Hold that image. The Talmud says that when a person finishes his life and stands before the Heavenly court, he is asked a short list of questions. And one of them, in plain sight, is essentially this: which one were you? The fan, or the bored stranger?
The list (Shabbat 31a) is famous, and the first question is already a surprise. It is not “Did you believe in G-d,” or “Were you observant.” It is, “Did you deal faithfully in business?” — were you honest with people’s money? The next: did you set fixed times to learn Torah. Another: did you build a family and help raise the next generation? You can feel why each of these is a fair measure of a Jewish life.
And then there is a fourth, and it is strange: Tzipita li’yeshua — did you anticipate the redemption? Did you long for the coming of Mashiach?
Sit with how odd that is. Not “did you believe Mashiach will come” — a person can believe that as a fact filed somewhere far away. The question is whether you hoped for it. Whether it lived in your prayers and your wanting.
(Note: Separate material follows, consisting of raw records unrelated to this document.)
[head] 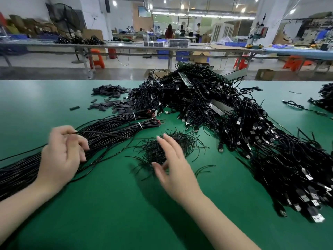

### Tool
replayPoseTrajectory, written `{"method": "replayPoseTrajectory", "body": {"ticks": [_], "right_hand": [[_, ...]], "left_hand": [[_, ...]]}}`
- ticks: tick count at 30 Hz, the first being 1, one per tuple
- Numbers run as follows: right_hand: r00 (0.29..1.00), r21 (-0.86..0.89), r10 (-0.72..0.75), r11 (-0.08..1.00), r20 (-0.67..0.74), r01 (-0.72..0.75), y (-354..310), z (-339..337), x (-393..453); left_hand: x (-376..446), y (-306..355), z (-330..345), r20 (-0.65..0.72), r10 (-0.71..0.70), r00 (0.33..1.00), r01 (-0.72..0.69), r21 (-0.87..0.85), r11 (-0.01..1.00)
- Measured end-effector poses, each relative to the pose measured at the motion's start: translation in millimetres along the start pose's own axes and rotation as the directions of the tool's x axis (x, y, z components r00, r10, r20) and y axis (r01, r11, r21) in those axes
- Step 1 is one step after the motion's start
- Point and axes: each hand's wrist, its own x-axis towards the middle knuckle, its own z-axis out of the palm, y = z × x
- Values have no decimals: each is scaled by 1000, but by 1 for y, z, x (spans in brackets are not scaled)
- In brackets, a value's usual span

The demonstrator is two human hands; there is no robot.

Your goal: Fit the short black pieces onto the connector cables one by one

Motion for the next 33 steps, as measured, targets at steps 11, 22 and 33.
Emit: {"method": "replayPoseTrajectory", "body": {"ticks": [11,22,33], "right_hand": [[916,-167,-365,905,164,391,-108,-32,112],[969,154,-7,987,-248,46,-90,-150,115],[900,-595,-47,765,-433,-246,2,-253,14]], "left_hand": [[-42,-28,-43,268,-157,950,95,232,968],[-43,-48,-65,356,-200,913,45,398,916],[12,6,-32,301,-472,829,548,-264,794]]}}
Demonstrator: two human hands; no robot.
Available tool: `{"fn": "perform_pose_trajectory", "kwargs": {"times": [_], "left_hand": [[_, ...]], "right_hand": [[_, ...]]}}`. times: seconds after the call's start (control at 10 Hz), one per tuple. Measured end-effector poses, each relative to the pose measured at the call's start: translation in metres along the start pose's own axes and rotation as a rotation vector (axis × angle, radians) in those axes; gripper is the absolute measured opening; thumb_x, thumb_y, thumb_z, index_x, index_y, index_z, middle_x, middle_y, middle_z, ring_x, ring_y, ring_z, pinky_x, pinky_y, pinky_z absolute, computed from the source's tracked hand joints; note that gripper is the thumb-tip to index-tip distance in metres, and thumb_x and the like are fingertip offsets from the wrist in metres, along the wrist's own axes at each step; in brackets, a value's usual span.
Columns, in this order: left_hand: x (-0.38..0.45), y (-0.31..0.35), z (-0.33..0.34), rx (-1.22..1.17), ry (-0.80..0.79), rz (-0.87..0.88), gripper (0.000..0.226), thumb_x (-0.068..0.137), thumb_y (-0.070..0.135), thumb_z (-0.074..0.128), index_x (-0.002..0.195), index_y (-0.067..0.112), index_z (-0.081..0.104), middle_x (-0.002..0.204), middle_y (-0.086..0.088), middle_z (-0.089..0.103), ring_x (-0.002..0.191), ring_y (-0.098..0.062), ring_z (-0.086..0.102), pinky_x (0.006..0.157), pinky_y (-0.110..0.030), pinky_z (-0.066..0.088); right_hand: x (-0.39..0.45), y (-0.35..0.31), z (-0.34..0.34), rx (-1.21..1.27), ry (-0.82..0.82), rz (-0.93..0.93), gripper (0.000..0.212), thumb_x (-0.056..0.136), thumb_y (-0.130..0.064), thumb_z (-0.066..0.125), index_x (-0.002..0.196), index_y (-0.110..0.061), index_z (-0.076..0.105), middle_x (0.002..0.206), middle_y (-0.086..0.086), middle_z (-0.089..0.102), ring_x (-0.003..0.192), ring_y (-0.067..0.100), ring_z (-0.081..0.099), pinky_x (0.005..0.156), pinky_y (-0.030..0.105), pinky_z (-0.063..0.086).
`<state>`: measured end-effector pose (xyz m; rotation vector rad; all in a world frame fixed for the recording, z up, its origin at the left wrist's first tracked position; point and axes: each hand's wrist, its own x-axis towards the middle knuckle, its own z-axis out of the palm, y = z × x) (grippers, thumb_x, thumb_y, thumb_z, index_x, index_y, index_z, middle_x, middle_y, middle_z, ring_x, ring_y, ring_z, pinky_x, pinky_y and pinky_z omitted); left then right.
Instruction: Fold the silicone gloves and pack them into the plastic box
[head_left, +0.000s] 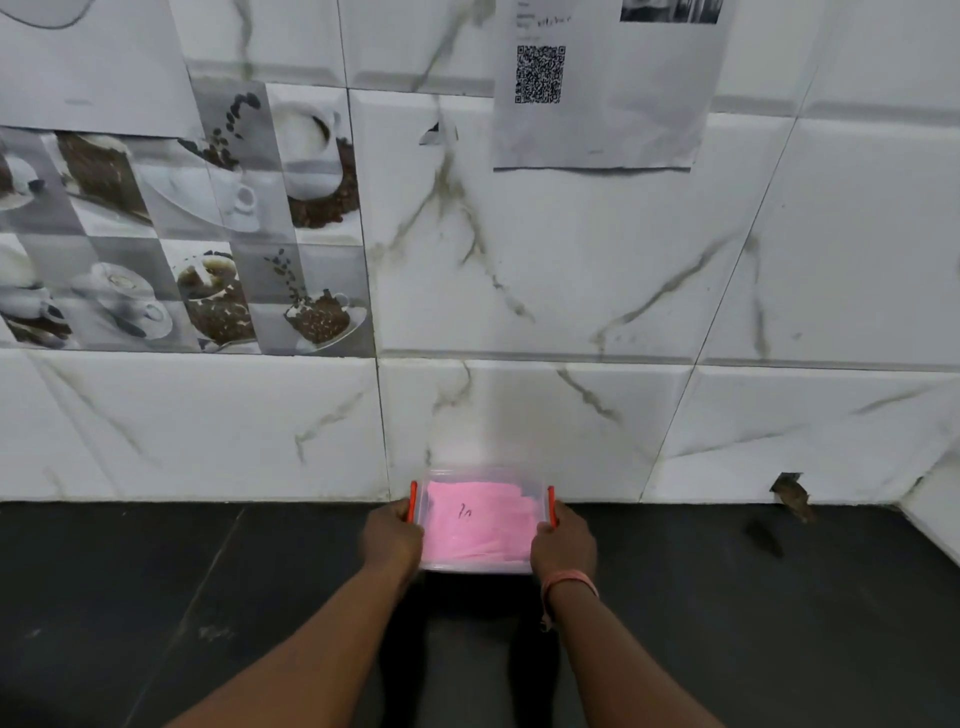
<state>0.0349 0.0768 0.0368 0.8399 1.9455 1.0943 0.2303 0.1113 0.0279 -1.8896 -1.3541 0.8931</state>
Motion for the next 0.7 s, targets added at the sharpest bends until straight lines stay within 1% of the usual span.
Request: {"fn": "perform_pose_trajectory", "kwargs": {"times": [0.1,0.2,0.3,0.4,0.5,0.6,0.7], "left_hand": [[0.018,-0.005,0.007,0.136,0.033,0.052,0.035,0.092,0.003,0.061,0.122,0.015,0.075,0.111,-0.012,0.077,0.098,-0.027,0.070,0.084,-0.028,0.051],[0.027,-0.012,0.017,0.215,0.099,0.118,0.040,0.093,0.006,0.057,0.127,0.021,0.072,0.114,-0.014,0.076,0.105,-0.035,0.070,0.084,-0.030,0.051],[0.033,-0.020,0.027,0.258,0.142,0.106,0.044,0.092,0.002,0.052,0.127,0.019,0.071,0.110,-0.017,0.075,0.101,-0.038,0.069,0.078,-0.030,0.049],[0.035,-0.022,0.029,0.288,0.139,0.109,0.041,0.088,0.000,0.052,0.120,0.014,0.073,0.104,-0.017,0.074,0.095,-0.038,0.069,0.073,-0.026,0.043],[0.034,-0.018,0.027,0.319,0.119,0.117,0.037,0.086,-0.001,0.051,0.114,0.008,0.073,0.105,-0.019,0.074,0.097,-0.038,0.069,0.073,-0.024,0.040],[0.031,-0.010,0.020,0.410,0.067,0.120,0.034,0.093,0.005,0.050,0.122,0.006,0.068,0.118,-0.021,0.070,0.109,-0.038,0.066,0.080,-0.029,0.045],[0.022,-0.002,0.010,0.619,0.013,0.174,0.037,0.101,0.018,0.045,0.136,0.012,0.055,0.130,-0.016,0.064,0.120,-0.034,0.062,0.096,-0.037,0.050]], "right_hand": [[0.017,0.007,0.016,-0.035,0.001,-0.009,0.054,0.098,-0.007,0.049,0.147,-0.028,0.050,0.136,0.012,0.063,0.119,0.033,0.061,0.097,0.031,0.047],[0.026,0.013,0.028,-0.059,0.051,-0.034,0.052,0.101,-0.014,0.047,0.148,-0.035,0.046,0.133,0.012,0.064,0.116,0.034,0.062,0.096,0.033,0.048],[0.036,0.018,0.038,-0.079,0.092,-0.048,0.050,0.102,-0.018,0.047,0.148,-0.038,0.046,0.130,0.011,0.066,0.113,0.033,0.063,0.094,0.033,0.048],[0.036,0.023,0.044,-0.056,0.121,-0.079,0.051,0.102,-0.017,0.046,0.149,-0.038,0.044,0.132,0.009,0.066,0.114,0.031,0.064,0.095,0.033,0.048],[0.033,0.021,0.044,-0.062,0.123,-0.084,0.050,0.103,-0.014,0.044,0.150,-0.029,0.044,0.137,0.011,0.062,0.120,0.031,0.061,0.099,0.032,0.046],[0.028,0.011,0.032,-0.148,0.014,-0.080,0.054,0.104,-0.011,0.038,0.156,-0.022,0.031,0.143,0.014,0.056,0.126,0.030,0.057,0.104,0.030,0.043],[0.020,-0.003,0.020,-0.329,-0.085,-0.048,0.060,0.106,-0.021,0.037,0.160,-0.018,0.012,0.155,0.016,0.040,0.138,0.033,0.044,0.111,0.039,0.039]]}}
Whether, when you read the news each morning, some part of you was rooting for a particular ending.
Why would that sit on the same shelf as honesty, Torah, and family — one of the measures of an entire life?
To answer it, we have to back up further than the question — to what the redemption even is, which means asking what this whole world is for. G-d is perfect, lacking nothing. So why would He make anything at all? Purpose, for us, comes from a lack. I am hungry, so I eat; I am lonely, so I reach out to someone. G-d is not hungry. He needs no audience to be magnificent and no company to be whole. So what could a world possibly give Him that He did not already have?
Our Rabbis teach that the world was made so that there be creatures who come to know Him — so that the whole earth be filled with His glory. And that is strange. Because if G-d wants to be recognized, to be famous — this is the last world He would have built. Look honestly at the world we live in. Any hint of a Creator is something you have to work hard to keep in mind.
He desired a world that is enveloped in darkness and opposition — a world where every creature is out for itself, where the wicked so often seem to have the upper hand. If you set out to design a world that would advertise its Maker, you would not design this one. So why did he? Because G-d desired a place where the beings inside it, of their own choice, would find light in the darkness, happiness in the dull, spirituality in the physical and the mundane. The world is built to look like G-d is not in it, precisely so that we can be the ones to reveal that He is. Olam, the word for universe, comes from the root heelem — hidden. This world is the perfect vacuum to do the job it was made for, asking you the question only the universe knows how to ask: can you, and will you, find G-d here?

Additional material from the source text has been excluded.